Durante su etapa de formación religiosa rezaba varias horas al día, asistía diariamente a misa y dedicaba tiempo a la adoración eucarística. Ahora, reconoce que incluso una breve oración antes de las comidas puede desencadenar en ella un episodio de ansiedad o un recuerdo traumático.
«Muchas personas con buenas intenciones me han recomendado prácticas espirituales (...). Pero las prácticas espirituales por sí solas no pueden curar la enfermedad mental. Solo Dios puede hacerlo, y solo si Él lo desea».

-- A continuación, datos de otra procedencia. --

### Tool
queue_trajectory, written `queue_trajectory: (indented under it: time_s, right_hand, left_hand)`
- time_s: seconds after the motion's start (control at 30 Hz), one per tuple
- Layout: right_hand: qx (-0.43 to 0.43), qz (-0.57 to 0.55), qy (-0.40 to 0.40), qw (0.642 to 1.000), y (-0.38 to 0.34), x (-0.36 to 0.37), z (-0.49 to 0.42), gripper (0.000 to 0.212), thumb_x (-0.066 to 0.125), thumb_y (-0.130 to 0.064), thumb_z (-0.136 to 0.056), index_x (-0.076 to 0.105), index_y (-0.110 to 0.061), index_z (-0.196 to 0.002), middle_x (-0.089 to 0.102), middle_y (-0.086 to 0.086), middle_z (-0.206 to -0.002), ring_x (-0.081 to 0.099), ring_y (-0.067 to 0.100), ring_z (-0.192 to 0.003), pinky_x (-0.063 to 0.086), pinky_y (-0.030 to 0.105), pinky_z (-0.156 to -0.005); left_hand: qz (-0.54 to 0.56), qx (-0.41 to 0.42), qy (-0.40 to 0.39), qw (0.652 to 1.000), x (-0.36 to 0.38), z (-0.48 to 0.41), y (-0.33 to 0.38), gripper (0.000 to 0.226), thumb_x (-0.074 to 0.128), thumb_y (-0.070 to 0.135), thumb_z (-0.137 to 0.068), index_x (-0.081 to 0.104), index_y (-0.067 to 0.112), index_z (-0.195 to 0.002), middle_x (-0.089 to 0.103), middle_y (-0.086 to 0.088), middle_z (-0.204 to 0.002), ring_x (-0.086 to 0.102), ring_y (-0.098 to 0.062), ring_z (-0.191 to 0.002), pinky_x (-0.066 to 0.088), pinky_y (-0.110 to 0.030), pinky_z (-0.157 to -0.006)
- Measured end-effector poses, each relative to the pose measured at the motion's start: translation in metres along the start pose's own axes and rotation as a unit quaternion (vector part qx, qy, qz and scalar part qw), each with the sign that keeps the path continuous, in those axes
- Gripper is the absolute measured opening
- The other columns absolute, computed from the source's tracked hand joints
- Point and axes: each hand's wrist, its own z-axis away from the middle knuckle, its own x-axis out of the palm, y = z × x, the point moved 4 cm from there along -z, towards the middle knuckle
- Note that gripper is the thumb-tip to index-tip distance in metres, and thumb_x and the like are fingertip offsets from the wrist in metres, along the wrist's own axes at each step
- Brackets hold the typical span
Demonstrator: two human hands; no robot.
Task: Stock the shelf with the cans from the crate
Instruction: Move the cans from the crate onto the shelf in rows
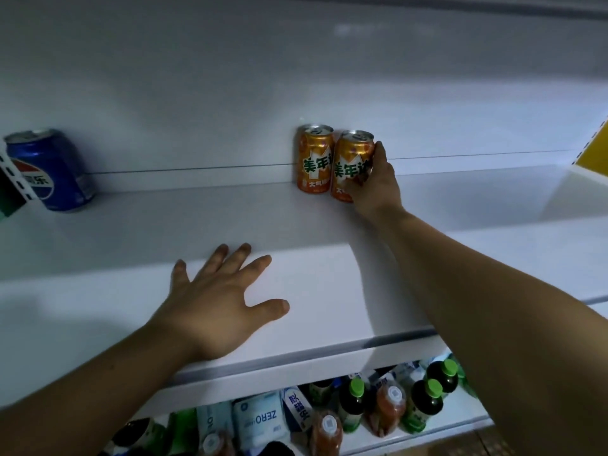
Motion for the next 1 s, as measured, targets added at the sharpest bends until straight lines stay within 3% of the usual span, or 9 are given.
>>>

Para Cicone, el verdadero don del catolicismo hacia quienes padecen una enfermedad mental no reside tanto en las devociones como en la comprensión del sufrimiento y en la certeza de que este tiene sentido a la luz de la fe:
«El sufrimiento tiene un propósito dentro de la cosmovisión católica. Jesús está especialmente cerca de quienes sufren (...). Cuando sufrimos, tenemos la oportunidad de ser corredentores con Cristo».
La autora aclara que esta comprensión solo es posible cuando la persona mantiene cierta estabilidad interior, y subraya la importancia del acompañamiento comunitario:
«Ahí es donde entra en juego otro don de la cosmovisión católica que salva vidas: la comunión».
Cicone señala que amar a alguien con una enfermedad mental también implica sufrimiento y desconcierto, pero recuerda que la fe cristiana une y sostiene incluso en los momentos más oscuros:
«En la Iglesia, no vivimos ni morimos solo por nuestra fe individual. Estamos unidos unos a otros, en Cristo, y podemos aferrarnos a la fe de los demás cuando la nuestra falla».
Su testimonio concluye con una invitación a acompañar con paciencia y compasión a quienes atraviesan el dolor mental, sin pretender «arreglarlos», sino permaneciendo junto a ellos y ofreciendo ese sufrimiento a Dios:
«Sentarse con alguien en su dolor sin apartar la mirada ni ignorarlo, incluso cuando no tiene sentido o da miedo, transforma lo que parece matar en algo que da vida».
Cicone finaliza con un mensaje de esperanza para quienes padecen o acompañan una enfermedad mental:
«Si tú o alguien a quien amas está pasando por una enfermedad mental, hay esperanza. Aférrate a Jesús y a los sacramentos (...). Dios obrará a través de nuestras heridas, que serán los lugares que llenará de gracia para salvarnos».